WHO dan para pakar di sejumlah negara terus memperbarui informasi soal virus korona. Bukan tidak konsisten, melainkan karena pemahaman terus bertambah atas Covid-19.
Oleh
kris mada
·3 menit baca
Apabila ukurannya adalah jumlah infeksi dan korban tewas, tidak ada negara yang siap menghadapi virus korona baru yang bernama resmi SARS-CoV-2 itu. Negara-negara di Amerika utara dan Eropa barat, yang dianggap makmur dan memungut pajak dengan tarif rata-rata 40 persen ditambah iuran jaminan sosial serta asuransi, kini mencatatkan total puluhan ribu penularan dan ribuan korban tewas.
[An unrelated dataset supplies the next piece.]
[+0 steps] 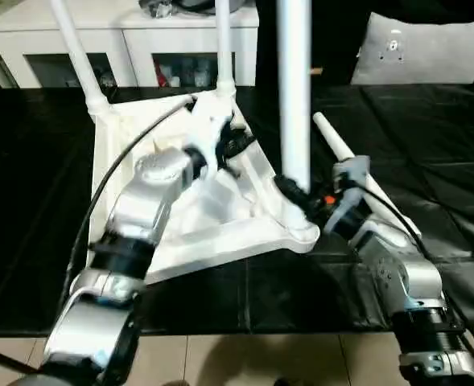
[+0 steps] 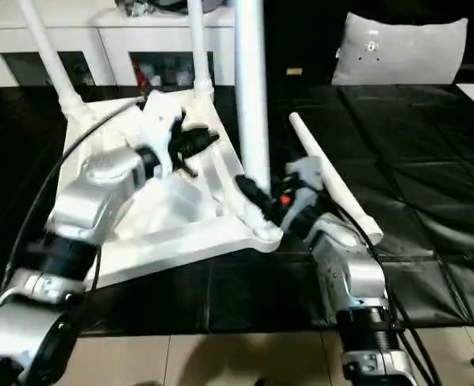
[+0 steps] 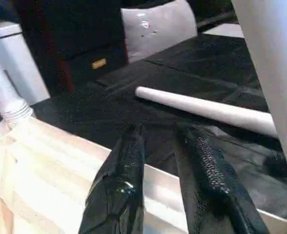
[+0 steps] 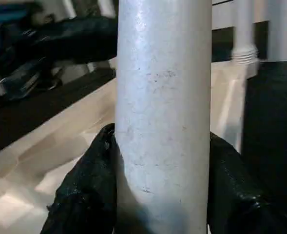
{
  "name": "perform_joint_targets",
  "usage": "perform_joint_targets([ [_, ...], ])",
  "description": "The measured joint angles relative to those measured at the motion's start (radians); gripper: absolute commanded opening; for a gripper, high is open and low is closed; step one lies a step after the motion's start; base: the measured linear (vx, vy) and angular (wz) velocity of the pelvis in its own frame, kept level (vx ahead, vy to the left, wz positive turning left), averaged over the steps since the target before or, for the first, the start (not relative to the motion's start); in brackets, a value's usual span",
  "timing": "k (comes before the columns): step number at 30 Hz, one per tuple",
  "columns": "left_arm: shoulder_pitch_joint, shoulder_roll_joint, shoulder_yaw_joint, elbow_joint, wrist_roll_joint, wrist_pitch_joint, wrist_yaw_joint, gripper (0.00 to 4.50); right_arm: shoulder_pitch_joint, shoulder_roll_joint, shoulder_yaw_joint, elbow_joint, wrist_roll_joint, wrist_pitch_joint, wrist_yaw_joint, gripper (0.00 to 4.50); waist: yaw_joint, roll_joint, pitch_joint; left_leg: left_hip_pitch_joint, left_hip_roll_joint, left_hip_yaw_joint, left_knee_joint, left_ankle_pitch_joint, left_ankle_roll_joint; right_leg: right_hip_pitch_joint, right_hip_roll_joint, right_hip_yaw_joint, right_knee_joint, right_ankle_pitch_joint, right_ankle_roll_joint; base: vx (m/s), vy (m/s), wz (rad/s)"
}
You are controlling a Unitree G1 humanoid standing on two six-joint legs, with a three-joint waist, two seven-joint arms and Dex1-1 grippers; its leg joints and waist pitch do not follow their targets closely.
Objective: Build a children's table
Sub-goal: Insert table leg to table base
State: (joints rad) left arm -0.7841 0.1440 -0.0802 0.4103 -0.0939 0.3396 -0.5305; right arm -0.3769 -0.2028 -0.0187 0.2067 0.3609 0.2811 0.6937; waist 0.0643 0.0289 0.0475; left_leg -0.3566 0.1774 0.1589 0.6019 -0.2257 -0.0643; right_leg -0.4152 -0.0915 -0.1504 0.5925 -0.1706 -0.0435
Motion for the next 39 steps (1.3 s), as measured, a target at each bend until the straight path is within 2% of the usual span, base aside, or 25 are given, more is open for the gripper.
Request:
perform_joint_targets([
  [3, -0.023, -0.029, -0.008, 0.024, 0.002, 0.005, -0.002, 1.69, 0.002, 0.000, 0.028, -0.011, -0.007, 0.002, 0.005, 1.88, 0.008, 0.000, 0.000, -0.003, 0.000, 0.000, 0.001, -0.001, 0.001, -0.003, 0.000, 0.000, 0.000, 0.000, 0.000, 0.000, 0.000, 0.00],
  [5, -0.027, -0.045, -0.025, 0.031, 0.002, 0.005, -0.010, 1.85, 0.003, 0.000, 0.028, -0.011, -0.009, 0.003, 0.003, 1.88, 0.018, 0.000, 0.000, -0.005, 0.000, 0.000, 0.002, -0.001, 0.002, -0.004, 0.000, 0.000, 0.000, 0.000, 0.000, 0.000, 0.000, 0.00],
  [9, -0.029, -0.056, -0.041, 0.042, 0.000, 0.005, -0.028, 2.14, 0.003, -0.008, 0.027, -0.011, -0.016, 0.002, 0.001, 1.88, 0.023, 0.000, 0.000, -0.005, 0.000, 0.000, 0.003, -0.001, 0.002, -0.004, 0.000, 0.000, 0.002, 0.000, 0.000, 0.000, 0.000, 0.00],
  [17, 0.031, -0.059, -0.086, -0.138, -0.068, -0.013, -0.185, 2.68, -0.002, -0.022, 0.027, -0.004, -0.055, -0.015, -0.029, 1.88, 0.027, 0.000, 0.000, -0.005, 0.000, -0.001, 0.006, 0.000, 0.002, -0.003, -0.001, 0.000, 0.003, 0.001, -0.001, 0.000, 0.000, 0.00],
  [18, 0.034, -0.054, -0.089, -0.154, -0.071, -0.012, -0.196, 2.88, -0.002, -0.026, 0.026, 0.001, -0.061, -0.018, -0.035, 1.88, 0.026, 0.000, 0.000, -0.005, 0.000, -0.001, 0.006, 0.000, 0.002, -0.003, -0.001, 0.000, 0.003, 0.001, -0.001, 0.000, 0.000, 0.00],
  [24, 0.036, -0.077, -0.150, -0.208, -0.086, -0.022, -0.257, 3.19, -0.021, -0.027, 0.024, 0.039, -0.081, -0.016, -0.057, 1.88, 0.025, 0.000, 0.000, -0.003, 0.000, -0.001, 0.006, 0.000, 0.002, -0.002, -0.001, 0.000, 0.004, 0.001, -0.001, 0.000, 0.000, 0.00],
  [25, 0.036, -0.073, -0.151, -0.209, -0.086, -0.023, -0.260, 3.43, -0.021, -0.027, 0.025, 0.038, -0.081, -0.016, -0.057, 1.88, 0.023, 0.001, 0.000, -0.002, 0.000, 0.000, 0.006, 0.000, 0.002, -0.002, -0.001, 0.000, 0.004, 0.001, -0.001, 0.000, 0.000, 0.00],
  [28, 0.036, -0.059, -0.150, -0.209, -0.077, -0.035, -0.248, 3.55, -0.021, -0.027, 0.025, 0.038, -0.083, -0.016, -0.062, 1.88, 0.022, 0.001, -0.001, -0.001, 0.001, 0.000, 0.006, 0.000, 0.002, -0.001, 0.000, 0.000, 0.004, 0.001, -0.001, 0.000, 0.000, 0.00],
  [29, 0.036, -0.052, -0.149, -0.209, -0.077, -0.035, -0.246, 3.75, -0.020, -0.026, 0.025, 0.038, -0.083, -0.016, -0.065, 1.88, 0.022, 0.001, -0.001, -0.001, 0.001, 0.000, 0.006, 0.000, 0.002, 0.000, 0.000, 0.000, 0.004, 0.001, -0.001, 0.000, 0.000, 0.00],
  [31, 0.043, -0.039, -0.146, -0.211, -0.078, -0.035, -0.244, 3.85, -0.020, -0.025, 0.025, 0.038, -0.082, -0.015, -0.069, 1.88, 0.022, 0.001, -0.001, -0.001, 0.001, 0.000, 0.006, 0.000, 0.002, 0.000, 0.000, 0.000, 0.004, 0.001, 0.000, 0.000, 0.000, 0.00],
  [34, 0.103, 0.015, -0.130, -0.237, -0.079, -0.011, -0.257, 4.02, -0.019, -0.033, 0.015, 0.038, -0.077, -0.011, -0.070, 1.88, 0.019, 0.002, -0.001, 0.000, 0.001, 0.000, 0.006, 0.000, 0.002, 0.000, 0.000, 0.000, 0.004, 0.002, -0.001, 0.000, 0.000, 0.00],
  [37, 0.175, 0.073, -0.117, -0.263, -0.093, 0.035, -0.290, 4.33, -0.017, -0.056, -0.015, 0.042, -0.075, -0.008, -0.070, 1.88, 0.022, 0.001, -0.001, -0.001, 0.001, 0.000, 0.006, 0.000, 0.002, 0.000, 0.000, 0.000, 0.004, 0.002, -0.001, 0.000, 0.000, 0.00],
  [39, 0.202, 0.102, -0.122, -0.284, -0.106, 0.058, -0.320, 4.37, -0.017, -0.061, -0.023, 0.042, -0.073, -0.007, -0.071, 1.88, 0.025, 0.001, -0.001, -0.001, 0.001, 0.000, 0.006, 0.000, 0.002, 0.000, 0.000, 0.000, 0.004, 0.002, -0.001, 0.000, 0.000, 0.00],
])
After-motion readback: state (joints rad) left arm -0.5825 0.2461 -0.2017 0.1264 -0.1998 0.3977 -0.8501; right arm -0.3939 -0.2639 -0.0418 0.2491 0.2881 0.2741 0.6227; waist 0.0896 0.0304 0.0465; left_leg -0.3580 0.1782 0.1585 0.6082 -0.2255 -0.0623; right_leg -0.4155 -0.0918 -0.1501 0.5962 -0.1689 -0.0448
Hingga Minggu (22/3/2020), hampir 27.000 orang di Amerika Serikat tertular dan 348 orang di antaranya tewas. Sementara Italia, negara dengan tarif pajak hingga 43 persen per tahun ditambah iuran jaminan sosial dan asuransi, malah menjadi pusat baru wabah. Sudah hampir 54.000 orang tertular Covid-19 di Italia dan hampir 5.000 orang di antaranya meninggal.
Banyak yang menyebut hal itu terjadi karena pemerintah serta fasilitas dan tenaga kesehatan AS ataupun Italia tidak siap. Tidak sedikit pula yang melontarkan aneka pendapat soal keadaan terkini di negara yang sedang menghadapi wabah itu.
Pandemi ini membingungkan antara lain karena masih baru. Meski disebut dari keluarga virus korona, yang telah memicu SARS dan MERS, SARS-CoV-2 belum sepenuhnya dipahami. Organisasi Kesehatan Dunia (WHO) dan para pakar di sejumlah negara terus memperbarui informasi soal virus ini. Bukan tidak konsisten, melainkan karena pemahaman terus bertambah atas Covid-19. Perbedaan genetika dan tempat hidup manusia serta mutasi virus memungkinkan ada perbedaan-perbedaan informasi soal Covid-19.
Hal itu, antara lain, tecermin dari berbagai hasil penelitian soal Covid-19. Peneliti menemukan jenis virus di Italia berbeda dengan yang ditemukan pada pasien asal China. Peneliti juga menemukan virus bisa hidup hingga berhari-hari, tergantung menempel di mana. Aneka uji coba digelar untuk mengetahui antivirus paling ampuh untuk SARS-CoV-2. Para pakar kesehatan saling berbagi pengalaman tentang cara terbaik menanggulangi wabah di lokasi kerja masing-masing.
Tidak ada satu pun upaya itu bisa dilakukan sendirian. Peneliti di Italia bisa tahu virus di negara itu berbeda dari yang di China karena ada pembagian informasi. Tidak ada pembagian informasi tanpa kerja sama lintas bidang, lintas negara, lintas komunitas.
Kerja sama dan solidaritas global tidak selalu dilakukan di laboratorium canggih. Saling mendoakan dan menguatkan di antara anggota masyarakat adalah bentuk terkecil kerja sama yang kini terjadi di tengah pandemi. Menawarkan tenaga, mengirimkan aneka perlengkapan kesehatan dan pangan, hingga membuat aneka perlengkapan pelindung secara swadaya juga bentuk solidaritas dan kerja sama.
Tentu, tidak semua membagikan energi positif. Tetap banyak yang memilih mengomeli dan menyalahkan apa pun, tanpa ada kejelasan apa yang telah dilakukan untuk mengakhiri krisis ini. Semua salah kecuali diri sendiri. Ada pula yang mempertahankan egoisme dengan cara memborong aneka barang sehingga harganya melambung. Banyak juga, dengan aneka alasan, tidak mau mematuhi imbauan mencegah kerumunan dan menjaga jarak untuk mengurangi penularan.
Setiap krisis memang seperti itu, penuh pro dan kontra dengan dampak jelas. Jika pertentangan meluas menjadi perpecahan, pandemi dan virus akan menang. Sebab, manusia akan menghabiskan energinya untuk bertentangan, alih-alih bekerja sama mencari cara mengalahkan pandemi.
Krisis sedang terjadi dan pilihan ada di tangan masing-masing untuk menyelesaikannya. Jika sulit terlibat kerja sama dalam bentuk penelitian di laboratorium atau memproduksi alat kesehatan, lakukan hal termudah dalam mengatasi pandemi ini: jaga jarak!